Saved data entries:
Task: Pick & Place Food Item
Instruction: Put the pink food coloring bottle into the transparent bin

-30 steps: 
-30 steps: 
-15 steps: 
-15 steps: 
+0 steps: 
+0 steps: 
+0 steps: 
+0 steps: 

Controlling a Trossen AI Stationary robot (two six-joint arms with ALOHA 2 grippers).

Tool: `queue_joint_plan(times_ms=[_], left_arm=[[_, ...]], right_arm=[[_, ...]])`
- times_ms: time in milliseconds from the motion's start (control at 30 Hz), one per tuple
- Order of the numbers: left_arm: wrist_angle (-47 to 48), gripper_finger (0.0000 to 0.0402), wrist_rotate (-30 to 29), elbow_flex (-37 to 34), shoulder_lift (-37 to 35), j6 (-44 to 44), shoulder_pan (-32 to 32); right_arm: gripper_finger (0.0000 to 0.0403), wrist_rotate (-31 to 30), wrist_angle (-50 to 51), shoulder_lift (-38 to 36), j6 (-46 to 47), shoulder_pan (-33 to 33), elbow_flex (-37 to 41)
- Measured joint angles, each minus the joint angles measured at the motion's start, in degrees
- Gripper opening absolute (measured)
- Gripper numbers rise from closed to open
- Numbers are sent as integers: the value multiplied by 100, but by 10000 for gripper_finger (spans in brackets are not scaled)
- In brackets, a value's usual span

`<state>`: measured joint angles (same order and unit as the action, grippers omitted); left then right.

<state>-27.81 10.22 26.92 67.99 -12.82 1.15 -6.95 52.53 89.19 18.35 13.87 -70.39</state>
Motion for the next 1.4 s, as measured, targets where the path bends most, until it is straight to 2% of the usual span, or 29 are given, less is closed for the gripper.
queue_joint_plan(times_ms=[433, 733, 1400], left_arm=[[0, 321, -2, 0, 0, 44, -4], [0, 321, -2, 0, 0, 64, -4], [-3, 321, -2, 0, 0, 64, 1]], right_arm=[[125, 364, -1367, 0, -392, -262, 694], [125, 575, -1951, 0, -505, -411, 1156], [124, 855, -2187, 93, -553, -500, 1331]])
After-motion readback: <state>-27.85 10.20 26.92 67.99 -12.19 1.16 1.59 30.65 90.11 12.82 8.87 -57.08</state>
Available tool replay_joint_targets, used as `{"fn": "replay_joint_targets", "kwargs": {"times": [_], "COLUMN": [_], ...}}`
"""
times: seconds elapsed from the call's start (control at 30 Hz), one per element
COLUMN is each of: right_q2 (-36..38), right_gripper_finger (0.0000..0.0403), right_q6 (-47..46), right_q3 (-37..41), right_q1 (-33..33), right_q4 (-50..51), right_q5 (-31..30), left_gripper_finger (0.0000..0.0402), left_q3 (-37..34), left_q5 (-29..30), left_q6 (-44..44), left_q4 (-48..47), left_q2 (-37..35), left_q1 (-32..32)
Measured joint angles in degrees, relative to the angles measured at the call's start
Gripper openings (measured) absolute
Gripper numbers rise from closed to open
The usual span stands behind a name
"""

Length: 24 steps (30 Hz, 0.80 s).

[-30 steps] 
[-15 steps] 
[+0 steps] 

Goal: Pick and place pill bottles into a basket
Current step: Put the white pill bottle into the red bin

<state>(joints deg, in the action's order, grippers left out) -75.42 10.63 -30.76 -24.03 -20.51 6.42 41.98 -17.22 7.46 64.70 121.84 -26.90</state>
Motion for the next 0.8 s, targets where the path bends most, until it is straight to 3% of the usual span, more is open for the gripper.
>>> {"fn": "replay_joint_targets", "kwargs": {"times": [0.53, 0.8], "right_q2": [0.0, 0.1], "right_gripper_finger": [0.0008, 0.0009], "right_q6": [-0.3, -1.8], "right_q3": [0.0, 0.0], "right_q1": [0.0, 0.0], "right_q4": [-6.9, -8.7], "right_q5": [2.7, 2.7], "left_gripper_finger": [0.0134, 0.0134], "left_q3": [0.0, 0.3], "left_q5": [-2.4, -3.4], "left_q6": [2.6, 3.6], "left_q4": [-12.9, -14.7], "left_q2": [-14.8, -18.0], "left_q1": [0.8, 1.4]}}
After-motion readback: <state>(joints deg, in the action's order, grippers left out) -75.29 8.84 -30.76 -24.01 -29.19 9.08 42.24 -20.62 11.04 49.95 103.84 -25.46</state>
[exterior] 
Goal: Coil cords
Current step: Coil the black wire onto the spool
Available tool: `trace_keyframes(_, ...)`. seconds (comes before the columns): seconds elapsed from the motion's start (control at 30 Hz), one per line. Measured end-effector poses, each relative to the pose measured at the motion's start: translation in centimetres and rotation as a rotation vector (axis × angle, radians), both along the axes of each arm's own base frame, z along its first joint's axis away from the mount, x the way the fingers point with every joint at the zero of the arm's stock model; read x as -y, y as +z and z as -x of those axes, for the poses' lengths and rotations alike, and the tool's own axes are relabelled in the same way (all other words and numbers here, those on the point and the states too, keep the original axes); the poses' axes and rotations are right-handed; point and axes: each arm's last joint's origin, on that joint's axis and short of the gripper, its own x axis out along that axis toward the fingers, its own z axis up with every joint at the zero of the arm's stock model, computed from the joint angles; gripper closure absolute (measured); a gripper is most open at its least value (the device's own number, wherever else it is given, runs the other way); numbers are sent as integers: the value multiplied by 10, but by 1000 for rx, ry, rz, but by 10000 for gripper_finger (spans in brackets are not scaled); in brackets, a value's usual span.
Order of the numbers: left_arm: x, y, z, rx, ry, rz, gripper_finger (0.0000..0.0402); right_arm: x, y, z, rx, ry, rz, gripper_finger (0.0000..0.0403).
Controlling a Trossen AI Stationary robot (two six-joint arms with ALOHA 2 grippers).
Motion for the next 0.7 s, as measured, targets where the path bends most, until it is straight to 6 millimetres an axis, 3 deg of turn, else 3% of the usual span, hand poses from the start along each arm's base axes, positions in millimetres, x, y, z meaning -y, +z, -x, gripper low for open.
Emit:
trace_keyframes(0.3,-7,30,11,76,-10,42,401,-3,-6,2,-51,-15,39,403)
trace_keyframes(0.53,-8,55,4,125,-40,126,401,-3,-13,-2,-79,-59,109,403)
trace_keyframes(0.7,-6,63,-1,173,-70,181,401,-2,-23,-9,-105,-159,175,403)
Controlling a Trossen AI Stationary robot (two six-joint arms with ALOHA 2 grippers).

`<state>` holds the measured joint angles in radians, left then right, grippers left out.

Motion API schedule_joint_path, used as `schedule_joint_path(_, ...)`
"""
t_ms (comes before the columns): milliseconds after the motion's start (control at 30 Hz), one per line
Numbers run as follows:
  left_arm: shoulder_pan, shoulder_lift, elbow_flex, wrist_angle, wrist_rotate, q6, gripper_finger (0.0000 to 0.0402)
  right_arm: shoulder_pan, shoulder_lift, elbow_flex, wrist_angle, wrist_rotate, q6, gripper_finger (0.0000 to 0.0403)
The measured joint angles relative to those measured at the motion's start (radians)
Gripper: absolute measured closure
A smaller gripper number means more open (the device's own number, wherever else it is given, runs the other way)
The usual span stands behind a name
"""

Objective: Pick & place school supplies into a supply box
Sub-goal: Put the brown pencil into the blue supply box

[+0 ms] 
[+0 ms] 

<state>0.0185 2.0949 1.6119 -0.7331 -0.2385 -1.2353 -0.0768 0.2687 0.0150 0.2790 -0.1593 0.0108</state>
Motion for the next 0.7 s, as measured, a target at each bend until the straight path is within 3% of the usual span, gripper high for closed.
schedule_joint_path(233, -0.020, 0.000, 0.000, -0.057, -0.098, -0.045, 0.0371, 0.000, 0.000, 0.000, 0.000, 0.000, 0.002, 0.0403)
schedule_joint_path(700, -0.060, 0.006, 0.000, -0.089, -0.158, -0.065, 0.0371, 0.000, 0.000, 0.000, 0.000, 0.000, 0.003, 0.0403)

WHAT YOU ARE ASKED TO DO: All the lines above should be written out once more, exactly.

WRITTEN RESPONSE:
Task: Pick & Place Food Item
Instruction: Put the pink food coloring bottle into the transparent bin

-30 steps: 
-30 steps: 
-15 steps: 
-15 steps: 
+0 steps: 
+0 steps: 
+0 steps: 
+0 steps: 

Controlling a Trossen AI Stationary robot (two six-joint arms with ALOHA 2 grippers).

Tool: `queue_joint_plan(times_ms=[_], left_arm=[[_, ...]], right_arm=[[_, ...]])`
- times_ms: time in milliseconds from the motion's start (control at 30 Hz), one per tuple
- Order of the numbers: left_arm: wrist_angle (-47 to 48), gripper_finger (0.0000 to 0.0402), wrist_rotate (-30 to 29), elbow_flex (-37 to 34), shoulder_lift (-37 to 35), j6 (-44 to 44), shoulder_pan (-32 to 32); right_arm: gripper_finger (0.0000 to 0.0403), wrist_rotate (-31 to 30), wrist_angle (-50 to 51), shoulder_lift (-38 to 36), j6 (-46 to 47), shoulder_pan (-33 to 33), elbow_flex (-37 to 41)
- Measured joint angles, each minus the joint angles measured at the motion's start, in degrees
- Gripper opening absolute (measured)
- Gripper numbers rise from closed to open
- Numbers are sent as integers: the value multiplied by 100, but by 10000 for gripper_finger (spans in brackets are not scaled)
- In brackets, a value's usual span

`<state>`: measured joint angles (same order and unit as the action, grippers omitted); left then right.

<state>-27.81 10.22 26.92 67.99 -12.82 1.15 -6.95 52.53 89.19 18.35 13.87 -70.39</state>
Motion for the next 1.4 s, as measured, targets where the path bends most, until it is straight to 2% of the usual span, or 29 are given, less is closed for the gripper.
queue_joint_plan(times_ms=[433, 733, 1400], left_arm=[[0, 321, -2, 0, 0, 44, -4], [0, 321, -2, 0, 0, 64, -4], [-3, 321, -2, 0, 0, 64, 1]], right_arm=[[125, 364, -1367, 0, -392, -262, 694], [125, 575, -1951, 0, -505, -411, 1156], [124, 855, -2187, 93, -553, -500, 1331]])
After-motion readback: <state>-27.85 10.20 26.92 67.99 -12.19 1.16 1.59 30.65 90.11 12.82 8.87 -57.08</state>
Available tool replay_joint_targets, used as `{"fn": "replay_joint_targets", "kwargs": {"times": [_], "COLUMN": [_], ...}}`
"""
times: seconds elapsed from the call's start (control at 30 Hz), one per element
COLUMN is each of: right_q2 (-36..38), right_gripper_finger (0.0000..0.0403), right_q6 (-47..46), right_q3 (-37..41), right_q1 (-33..33), right_q4 (-50..51), right_q5 (-31..30), left_gripper_finger (0.0000..0.0402), left_q3 (-37..34), left_q5 (-29..30), left_q6 (-44..44), left_q4 (-48..47), left_q2 (-37..35), left_q1 (-32..32)
Measured joint angles in degrees, relative to the angles measured at the call's start
Gripper openings (measured) absolute
Gripper numbers rise from closed to open
The usual span stands behind a name
"""

Length: 24 steps (30 Hz, 0.80 s).

[-30 steps] 
[-15 steps] 
[+0 steps] 

Goal: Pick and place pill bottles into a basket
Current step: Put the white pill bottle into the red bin

<state>(joints deg, in the action's order, grippers left out) -75.42 10.63 -30.76 -24.03 -20.51 6.42 41.98 -17.22 7.46 64.70 121.84 -26.90</state>
Motion for the next 0.8 s, targets where the path bends most, until it is straight to 3% of the usual span, more is open for the gripper.
>>> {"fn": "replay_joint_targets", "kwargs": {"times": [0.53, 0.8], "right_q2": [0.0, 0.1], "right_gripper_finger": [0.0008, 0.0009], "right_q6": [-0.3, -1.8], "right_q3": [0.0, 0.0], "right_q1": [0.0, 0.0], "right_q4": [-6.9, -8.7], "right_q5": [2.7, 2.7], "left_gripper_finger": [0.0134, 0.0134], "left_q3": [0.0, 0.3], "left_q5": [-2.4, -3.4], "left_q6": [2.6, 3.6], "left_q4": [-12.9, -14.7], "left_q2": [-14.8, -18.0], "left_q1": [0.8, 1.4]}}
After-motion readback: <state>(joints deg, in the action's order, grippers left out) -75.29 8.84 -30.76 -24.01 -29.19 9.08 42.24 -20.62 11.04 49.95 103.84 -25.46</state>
[exterior] 
Goal: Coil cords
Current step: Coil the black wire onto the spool
Available tool: `trace_keyframes(_, ...)`. seconds (comes before the columns): seconds elapsed from the motion's start (control at 30 Hz), one per line. Measured end-effector poses, each relative to the pose measured at the motion's start: translation in centimetres and rotation as a rotation vector (axis × angle, radians), both along the axes of each arm's own base frame, z along its first joint's axis away from the mount, x the way the fingers point with every joint at the zero of the arm's stock model; read x as -y, y as +z and z as -x of those axes, for the poses' lengths and rotations alike, and the tool's own axes are relabelled in the same way (all other words and numbers here, those on the point and the states too, keep the original axes); the poses' axes and rotations are right-handed; point and axes: each arm's last joint's origin, on that joint's axis and short of the gripper, its own x axis out along that axis toward the fingers, its own z axis up with every joint at the zero of the arm's stock model, computed from the joint angles; gripper closure absolute (measured); a gripper is most open at its least value (the device's own number, wherever else it is given, runs the other way); numbers are sent as integers: the value multiplied by 10, but by 1000 for rx, ry, rz, but by 10000 for gripper_finger (spans in brackets are not scaled); in brackets, a value's usual span.
Order of the numbers: left_arm: x, y, z, rx, ry, rz, gripper_finger (0.0000..0.0402); right_arm: x, y, z, rx, ry, rz, gripper_finger (0.0000..0.0403).
Controlling a Trossen AI Stationary robot (two six-joint arms with ALOHA 2 grippers).
Motion for the next 0.7 s, as measured, targets where the path bends most, until it is straight to 6 millimetres an axis, 3 deg of turn, else 3% of the usual span, hand poses from the start along each arm's base axes, positions in millimetres, x, y, z meaning -y, +z, -x, gripper low for open.
Emit:
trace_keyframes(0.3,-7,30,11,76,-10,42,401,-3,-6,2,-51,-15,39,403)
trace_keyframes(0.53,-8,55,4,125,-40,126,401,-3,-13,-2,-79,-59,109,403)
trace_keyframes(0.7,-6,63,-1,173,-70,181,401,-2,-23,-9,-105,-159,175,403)
Controlling a Trossen AI Stationary robot (two six-joint arms with ALOHA 2 grippers).

`<state>` holds the measured joint angles in radians, left then right, grippers left out.

Motion API schedule_joint_path, used as `schedule_joint_path(_, ...)`
"""
t_ms (comes before the columns): milliseconds after the motion's start (control at 30 Hz), one per line
Numbers run as follows:
  left_arm: shoulder_pan, shoulder_lift, elbow_flex, wrist_angle, wrist_rotate, q6, gripper_finger (0.0000 to 0.0402)
  right_arm: shoulder_pan, shoulder_lift, elbow_flex, wrist_angle, wrist_rotate, q6, gripper_finger (0.0000 to 0.0403)
The measured joint angles relative to those measured at the motion's start (radians)
Gripper: absolute measured closure
A smaller gripper number means more open (the device's own number, wherever else it is given, runs the other way)
The usual span stands behind a name
"""

Objective: Pick & place school supplies into a supply box
Sub-goal: Put the brown pencil into the blue supply box

[+0 ms] 
[+0 ms] 

<state>0.0185 2.0949 1.6119 -0.7331 -0.2385 -1.2353 -0.0768 0.2687 0.0150 0.2790 -0.1593 0.0108</state>
Motion for the next 0.7 s, as measured, a target at each bend until the straight path is within 3% of the usual span, gripper high for closed.
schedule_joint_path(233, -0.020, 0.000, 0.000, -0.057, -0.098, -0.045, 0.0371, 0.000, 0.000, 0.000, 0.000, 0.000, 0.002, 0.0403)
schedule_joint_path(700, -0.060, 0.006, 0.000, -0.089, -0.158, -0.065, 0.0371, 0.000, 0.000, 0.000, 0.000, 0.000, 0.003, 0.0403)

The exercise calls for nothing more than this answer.